U.S. President Biden announces initiative to buy more made-in-America goods at the White House in Washington
FILE PHOTO: U.S. President Joe Biden announces new steps requiring government to buy more made-in-America goods during remarks in the Eisenhower Executive Office Building’s South Court Auditorium at the White House in Washington, U.S., March 4, 2022.
REUTERS/Evelyn Hockstein

Congressional Democrats this week will try to start salvaging the unfinished parts of U.S. President Joe Biden’s domestic agenda and respond to voters’ demands to address inflation while also bolstering high-tech jobs to compete with China.

Biden, in his State of the Union address last week, sketched out a more moderate path following a year of spending around $3 trillion to tame the COVID-19 pandemic and invest in infrastructure improvements.

It is up to the president and his fellow Democrats in Congress to figure out how to unite warring progressive and centrist wings of the party on a narrower series of domestic investments now that his $1.75 billion “Build Back Better” initiative is in ruins.

That sweeping measure would have recast American society, providing help for families to pay for child- and elder-care costs, subsidizing prekindergarten education and scores of other initiatives, such as renewing an expanded child tax credit for lower-income families.

Biden provided strong hints of where he now would like to see Congress move in the months leading up to the Nov. 8 elections that will determine whether his party maintains control of the House of Representatives and Senate.

Priorities include reducing the high cost of prescription drugs such as insulin, combating climate change through tax incentives to make homes and businesses more energy-efficient while weaning Americans off of autos that guzzle ever-more-expensive gasoline and raising taxes on corporations and the wealthy to pay for these initiatives.

Early on Monday, Senate Majority Leader Chuck Schumer sent a letter to fellow Democrats noting $1 billion in new Federal Trade Commission funding being sought to help the agency “crack down on companies who use market concentration to gouge consumers.”

FTC officials testified to Congress last month about steps it was taking to police “predators” they said were capitalizing on the COVID-19 pandemic to defraud consumers.

In his letter, Schumer noted the added funding, if approved, would help the FTC take action against price gouging “in areas like oil and gas, prescription drugs and more.”

Democrats and Republicans in Congress are facing a midnight Friday deadline for reaching a deal on a massive bill that would fund the federal government through Sept. 30, the end of the current fiscal year. It would include money for the FTC.
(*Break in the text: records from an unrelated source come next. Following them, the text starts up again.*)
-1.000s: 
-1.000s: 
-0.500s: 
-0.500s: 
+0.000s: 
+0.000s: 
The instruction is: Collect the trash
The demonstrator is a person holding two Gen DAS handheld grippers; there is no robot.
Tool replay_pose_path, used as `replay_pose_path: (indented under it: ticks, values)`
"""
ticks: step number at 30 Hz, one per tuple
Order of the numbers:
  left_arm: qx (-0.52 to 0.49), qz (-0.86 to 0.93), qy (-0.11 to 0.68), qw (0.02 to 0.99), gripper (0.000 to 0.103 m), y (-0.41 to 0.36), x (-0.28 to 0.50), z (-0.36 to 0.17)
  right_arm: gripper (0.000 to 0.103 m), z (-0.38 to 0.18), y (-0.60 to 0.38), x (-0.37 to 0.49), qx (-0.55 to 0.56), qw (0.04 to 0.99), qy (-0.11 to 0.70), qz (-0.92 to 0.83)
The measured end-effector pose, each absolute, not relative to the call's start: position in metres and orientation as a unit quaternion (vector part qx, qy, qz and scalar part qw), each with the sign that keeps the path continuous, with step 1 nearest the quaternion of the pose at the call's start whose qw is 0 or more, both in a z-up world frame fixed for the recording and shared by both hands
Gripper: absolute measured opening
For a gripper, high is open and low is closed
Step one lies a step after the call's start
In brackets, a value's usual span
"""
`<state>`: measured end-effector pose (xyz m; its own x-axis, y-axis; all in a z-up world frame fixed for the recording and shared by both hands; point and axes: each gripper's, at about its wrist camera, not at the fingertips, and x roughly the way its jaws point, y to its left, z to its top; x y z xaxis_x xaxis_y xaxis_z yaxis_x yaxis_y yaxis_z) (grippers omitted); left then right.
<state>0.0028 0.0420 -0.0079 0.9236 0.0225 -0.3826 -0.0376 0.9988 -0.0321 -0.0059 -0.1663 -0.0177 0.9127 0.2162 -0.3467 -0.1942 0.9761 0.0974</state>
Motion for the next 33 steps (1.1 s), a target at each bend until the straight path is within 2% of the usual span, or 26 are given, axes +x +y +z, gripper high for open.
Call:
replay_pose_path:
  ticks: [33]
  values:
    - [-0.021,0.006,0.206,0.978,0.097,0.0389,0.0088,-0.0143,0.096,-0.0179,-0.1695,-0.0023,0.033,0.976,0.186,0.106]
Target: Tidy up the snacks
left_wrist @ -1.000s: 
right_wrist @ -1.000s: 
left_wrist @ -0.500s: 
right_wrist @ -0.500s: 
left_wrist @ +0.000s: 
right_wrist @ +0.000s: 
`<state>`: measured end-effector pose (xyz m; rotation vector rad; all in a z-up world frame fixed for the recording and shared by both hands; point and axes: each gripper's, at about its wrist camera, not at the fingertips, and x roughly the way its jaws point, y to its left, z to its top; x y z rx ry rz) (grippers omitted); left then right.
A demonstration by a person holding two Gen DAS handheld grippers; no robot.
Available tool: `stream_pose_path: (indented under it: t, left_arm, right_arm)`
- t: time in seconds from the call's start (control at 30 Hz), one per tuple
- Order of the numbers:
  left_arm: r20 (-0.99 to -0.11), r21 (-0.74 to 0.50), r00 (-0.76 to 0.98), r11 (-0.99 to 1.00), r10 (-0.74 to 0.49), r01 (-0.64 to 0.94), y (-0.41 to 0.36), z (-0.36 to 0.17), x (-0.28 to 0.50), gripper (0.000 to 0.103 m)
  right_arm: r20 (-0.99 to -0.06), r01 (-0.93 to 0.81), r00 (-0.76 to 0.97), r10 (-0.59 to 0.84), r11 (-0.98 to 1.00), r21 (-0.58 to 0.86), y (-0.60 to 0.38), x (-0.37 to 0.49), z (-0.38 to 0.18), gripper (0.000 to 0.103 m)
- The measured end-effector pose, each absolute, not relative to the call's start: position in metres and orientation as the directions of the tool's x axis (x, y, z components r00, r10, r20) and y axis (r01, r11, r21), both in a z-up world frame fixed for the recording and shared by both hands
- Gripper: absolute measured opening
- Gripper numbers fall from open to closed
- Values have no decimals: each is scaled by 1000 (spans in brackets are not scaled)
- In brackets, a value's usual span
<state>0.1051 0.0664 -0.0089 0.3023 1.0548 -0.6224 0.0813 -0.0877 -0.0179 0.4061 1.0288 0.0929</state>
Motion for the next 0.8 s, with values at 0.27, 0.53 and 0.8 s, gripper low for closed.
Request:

In a Senate speech on Thursday, Schumer, a Democrat, took Biden’s lead in calling for “lowering costs while building on the wage and job growth” of the past year.

Senate Republicans, however, could stand in the way of some of these initiatives, citing rising budget deficits. That could prompt Democrats to revisit using a special procedure known as “reconciliation” to pass some legislation without Republican support.

Democrats will try to hash out the road ahead in annual retreats they are holding this week. Biden is expected to make his case to senators holding a retreat in Washington on Wednesday and on Friday at a final session of a three-day meeting of House Democrats in Philadelphia.